3 Adding a Background Image

It’s time to add a background image to our scene. Background images make your story more immersive and provide a visual context for your writing.

It’s not possible to add images (or other media) directly to Twine through the app itself. Such media needs to be hosted on another website somewhere on the web. We will add the URL for the media to our Twine story so that it can find our media and load it from a remote location.

If your passages reference media, like images, sound or video, you will host those on an external server. The server needs to serve files with the ‘CORS’ header set. I have found that using the assets container in a basic https://glitch.com project works. And so does a website hosted by github pages.

1. Code for adding a 360 Background Image

Reach has a special code for adding background images. Basically you put the URL for the background image inside double-parentheses:

((https://example.com/link/to/image.jpg))

As practice, you can try adding the following background to one of the passages in your story:

((http://samesimilar.com/reach/demo-media/FrontDoor.JPG))

Make sure the URL points directly to the image file itself. Some hosting or file sharing services like Google Drive, Dropbox, or OneDrive will provide you with a sharing link, but this will not work since the link connects to a web app, not the image data directly.

 

2. Required Format for Background Images

Your background image should be all of the following:

  • .jpg or .png format
  • Stretched as an ‘equirectangular’ projection
  • Not too big!
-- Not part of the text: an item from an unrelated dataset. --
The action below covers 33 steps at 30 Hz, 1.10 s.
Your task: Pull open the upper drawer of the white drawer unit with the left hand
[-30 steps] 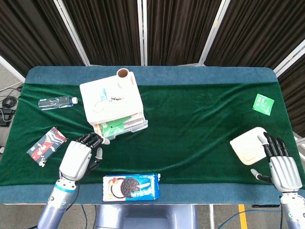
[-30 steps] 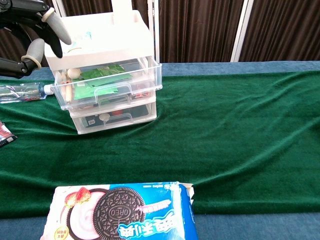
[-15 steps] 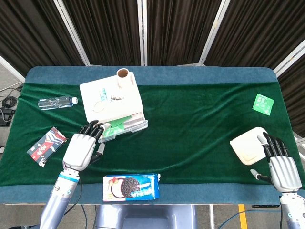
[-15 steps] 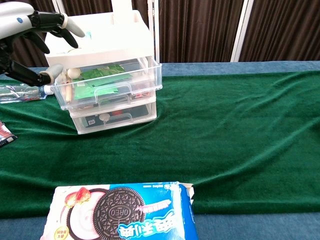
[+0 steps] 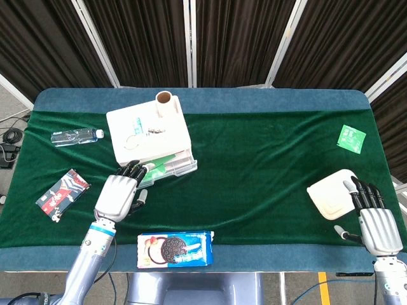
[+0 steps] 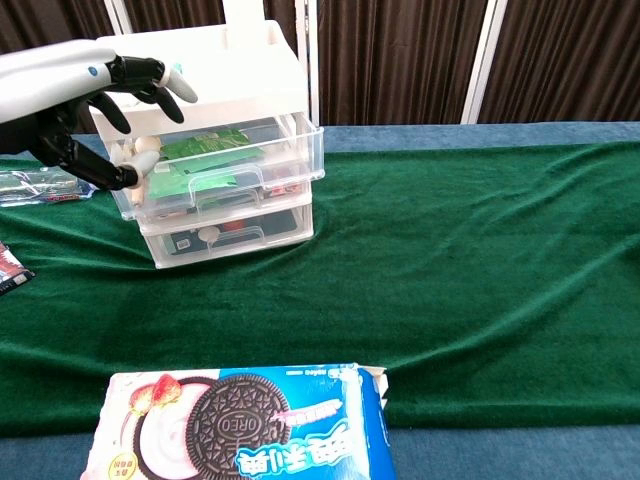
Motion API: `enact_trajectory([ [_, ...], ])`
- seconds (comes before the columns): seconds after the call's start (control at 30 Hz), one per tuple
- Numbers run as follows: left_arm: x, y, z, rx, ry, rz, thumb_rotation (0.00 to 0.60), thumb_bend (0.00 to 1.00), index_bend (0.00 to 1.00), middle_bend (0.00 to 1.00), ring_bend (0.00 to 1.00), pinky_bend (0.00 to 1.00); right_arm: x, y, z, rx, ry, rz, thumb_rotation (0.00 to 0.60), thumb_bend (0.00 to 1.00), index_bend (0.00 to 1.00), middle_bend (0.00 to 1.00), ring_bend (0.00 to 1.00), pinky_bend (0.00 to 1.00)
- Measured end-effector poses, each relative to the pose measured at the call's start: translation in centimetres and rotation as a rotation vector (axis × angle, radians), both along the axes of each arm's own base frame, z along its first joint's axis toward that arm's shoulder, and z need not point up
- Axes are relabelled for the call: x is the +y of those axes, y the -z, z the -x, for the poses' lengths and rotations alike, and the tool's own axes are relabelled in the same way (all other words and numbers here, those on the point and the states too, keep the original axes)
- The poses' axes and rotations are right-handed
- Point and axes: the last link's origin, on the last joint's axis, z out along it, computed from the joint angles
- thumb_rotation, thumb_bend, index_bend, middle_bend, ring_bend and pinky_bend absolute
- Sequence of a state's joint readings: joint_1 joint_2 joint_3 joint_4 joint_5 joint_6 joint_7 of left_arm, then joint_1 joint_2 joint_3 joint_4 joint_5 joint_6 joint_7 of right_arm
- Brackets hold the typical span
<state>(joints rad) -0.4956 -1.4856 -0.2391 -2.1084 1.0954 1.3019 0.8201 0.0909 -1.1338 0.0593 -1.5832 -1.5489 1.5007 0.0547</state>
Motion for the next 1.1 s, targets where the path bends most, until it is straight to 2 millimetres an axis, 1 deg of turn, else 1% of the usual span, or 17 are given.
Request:
enact_trajectory([
  [0.4, 0.4, 1.4, 0.1, -0.001, -0.031, 0.047, 0.600, 0.55, 0.19, 0.22, 0.12, 0.25, 0.0, 0.0, 0.0, -0.001, 0.001, -0.001, 0.600, 0.02, 0.04, 0.00, 0.00, 0.00],
  [0.77, 0.5, 1.7, 0.2, 0.003, -0.053, 0.062, 0.600, 0.55, 0.20, 0.24, 0.13, 0.27, 0.1, 0.0, 0.0, -0.001, -0.001, -0.001, 0.600, 0.02, 0.04, 0.00, 0.00, 0.00],
  [1.1, 0.4, 1.9, 0.1, -0.014, -0.065, 0.087, 0.600, 0.54, 0.25, 0.29, 0.18, 0.30, 0.1, 0.0, 0.0, -0.001, 0.000, -0.002, 0.600, 0.02, 0.04, 0.00, 0.00, 0.00],
])
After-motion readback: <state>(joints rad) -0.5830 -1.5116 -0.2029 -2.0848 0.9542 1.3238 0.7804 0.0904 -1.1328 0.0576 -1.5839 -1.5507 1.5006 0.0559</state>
Large images can take a long time to load. Consider resizing your image to 4096×2048 to start.
  • width should be 2x height
  • Width and height should be a ‘power of two’ e.g. 1024, 2048, 4096, etc. It’s not strictly necessary, but it helps speed up loading times for your scene.

About Equirectangular Projections

This is a common ‘stretched’ format that is created by 360 cameras, like the Ricoh Theta S, for example. It looks like an extreme panorama. If you try to use a flat image as a background instead, it will look pretty weird. But maybe that’s what you want!

 

If you don’t have a 360 camera handy, you can find CC-licensed images on the web. Try searching Flickr with the advanced search parameters for Creative Commons and panorama images enabled.
Also, you can hand-draw equirectangular backgrounds with a special perspective grid as a guide! Check out this article for ideas.

3. Advanced: Multiple Backgrounds (Layers)

You can install multiple backgrounds in a passage, as separate layers. The ‘inner’ backgrounds need to have transparent areas to let the ‘outer’ backgrounds show through. You also need to specify different distances for your backgrounds, to define the order in which they are layered.

As an example, try adding the following code to the same passage where you added the practice background:

{"distance":800}((http://samesimilar.com/reach/demo-media/shapes.png))
Notice the “option” prepended to the background link. The syntax and usage of the option prefix will be explained in greater detail later. There are many options you can apply to links, panels and images, to customize their appearance.

If you download and look at the shapes.png file on its own, you’ll notice that it is mostly transparent, with a few shapes spread out. This will let it layer nicely on top of the photographic background.

By default, backgrounds are added at a “distance” of 1000. Background layers with a lower distance will render on top of layers with a higher distance. By comparison, link and text panels are at a default “distance” of 1 (approximately like 1m in virtual distance).

The shapes.png file demonstrates another way to create equirectangular backgrounds. It was modelled and rendered in Blender using the Cycles rendering engine, with the camera set to Equirectangular mode. You can find out more in the Blender documentation here.